那些被淹的田地,她指导农户改种生长期短的荞麦、绿豆,尽量减少损失。
忙碌了十来天,总算把损失降到最低。
但这场雨,也让沈清弦看到了问题:郢州的水利,太差了。
她找来吴知府,摊开郢州地图:“吴大人,你看。郢州多山,雨水来得快,去得也快。没有水库蓄水,没有好渠道引水,旱时旱死,涝时涝死。这样不行。”
吴知府苦笑:“娘娘,下官何尝不知道。但修水利……难啊。钱,人,技术,都缺。”
“缺就补。”沈清弦坚定道,“今年秋收后,咱们就着手修水利。钱,朝廷拨一部分,地方筹一部分。人,百姓出工,按工给钱粮。技术……我写信回京,让工部派水利专家来。”
吴知府眼睛亮了:“娘娘……当真?”
“当真。”沈清弦道,“不但要修,还要修好。要修能蓄水的水库,能排涝的沟渠,能灌溉的水车。让郢州百姓,从此不怕旱,不怕涝。”
吴知府激动得浑身发抖,扑通跪下:“娘娘!郢州百姓……永世不忘您的大恩!”
沈清弦扶起他:“吴大人,这是咱们该做的。”
水利的事提上日程,沈清弦又开始琢磨别的。
她发现,郢州山多,野生资源丰富。山上有各种果树,有药材,有菌菇。但这些资源,百姓要么不会用,要么用不好。

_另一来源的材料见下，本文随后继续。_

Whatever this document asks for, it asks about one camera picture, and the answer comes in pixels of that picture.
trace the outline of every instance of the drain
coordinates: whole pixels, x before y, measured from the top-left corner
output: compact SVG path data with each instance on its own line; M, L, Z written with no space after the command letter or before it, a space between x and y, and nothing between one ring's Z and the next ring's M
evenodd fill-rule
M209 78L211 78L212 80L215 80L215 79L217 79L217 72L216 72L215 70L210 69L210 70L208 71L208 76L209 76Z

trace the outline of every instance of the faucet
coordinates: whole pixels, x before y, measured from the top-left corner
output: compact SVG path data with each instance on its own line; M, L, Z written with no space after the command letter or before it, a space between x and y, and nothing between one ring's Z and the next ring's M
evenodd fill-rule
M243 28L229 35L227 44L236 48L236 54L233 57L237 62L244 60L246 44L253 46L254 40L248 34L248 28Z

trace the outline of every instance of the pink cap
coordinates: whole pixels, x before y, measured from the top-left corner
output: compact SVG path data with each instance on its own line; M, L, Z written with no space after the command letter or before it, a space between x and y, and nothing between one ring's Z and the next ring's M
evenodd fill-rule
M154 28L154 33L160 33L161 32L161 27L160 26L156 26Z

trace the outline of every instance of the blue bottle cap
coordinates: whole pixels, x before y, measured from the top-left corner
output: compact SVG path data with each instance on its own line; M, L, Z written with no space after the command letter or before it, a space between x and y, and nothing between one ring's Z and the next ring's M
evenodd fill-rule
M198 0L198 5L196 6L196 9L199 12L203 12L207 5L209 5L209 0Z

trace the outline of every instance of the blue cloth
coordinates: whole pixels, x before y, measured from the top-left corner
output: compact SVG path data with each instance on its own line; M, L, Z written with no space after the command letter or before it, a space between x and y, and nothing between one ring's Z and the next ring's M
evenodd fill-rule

她组织人上山考察,请来老药农、老果农,辨认品种,研究种植技术。
她还从外地请来师傅,教百姓加工山货:野果做成果脯,药材炮制成药,菌菇晾晒成干。
小主,
这些山货卖到山外,价格比粮食高得多。
渐渐地,郢州百姓的收入来源多了。不单靠种地,还有手艺,还有山货。
日子,真的在变好。
八月,秋收开始。
最先成熟的是早玉米。当金黄的玉米棒子掰下来,堆成小山时,百姓们笑得合不拢嘴。
接着是豆类,是红薯,是高粱。
最后,是木薯。
收木薯那天,几乎全村出动。大家挥舞着特制的木薯镐,挖开土,拔出一个个粗壮的块根。
最大的木薯,有成人小腿粗,一支就有十来斤重。
百姓们把木薯堆在地头,像一座座小山。他们围着木薯堆,又唱又跳,像过节一样。
沈清弦也在地里,手上、身上都是泥,但脸上是灿烂的笑。
萧彻站在田埂上,看着这一幕,心中感慨万千。
半年多前,这里还是穷山恶水,百姓面有菜色。半年多后,这里庄稼丰收,百姓笑逐颜开。
改变的,不只是收成,还有人心。
一个老农捧着几个大木薯,走到沈清弦面前,扑通跪下:“娘娘!这木薯……亩产至少三千斤!三千斤啊!往年种玉米,亩产三百斤就是好年景了!这是……这是十倍的收成啊!”
沈清弦扶起他:“老人家,快起来。这是您辛勤劳动的结果。”
“不,是娘娘带来的福气!”老农固执地说,“没有娘娘,没有新种子,没有新农具,俺们哪能有这收成!”
周围百姓纷纷跪下:“谢娘娘恩德!”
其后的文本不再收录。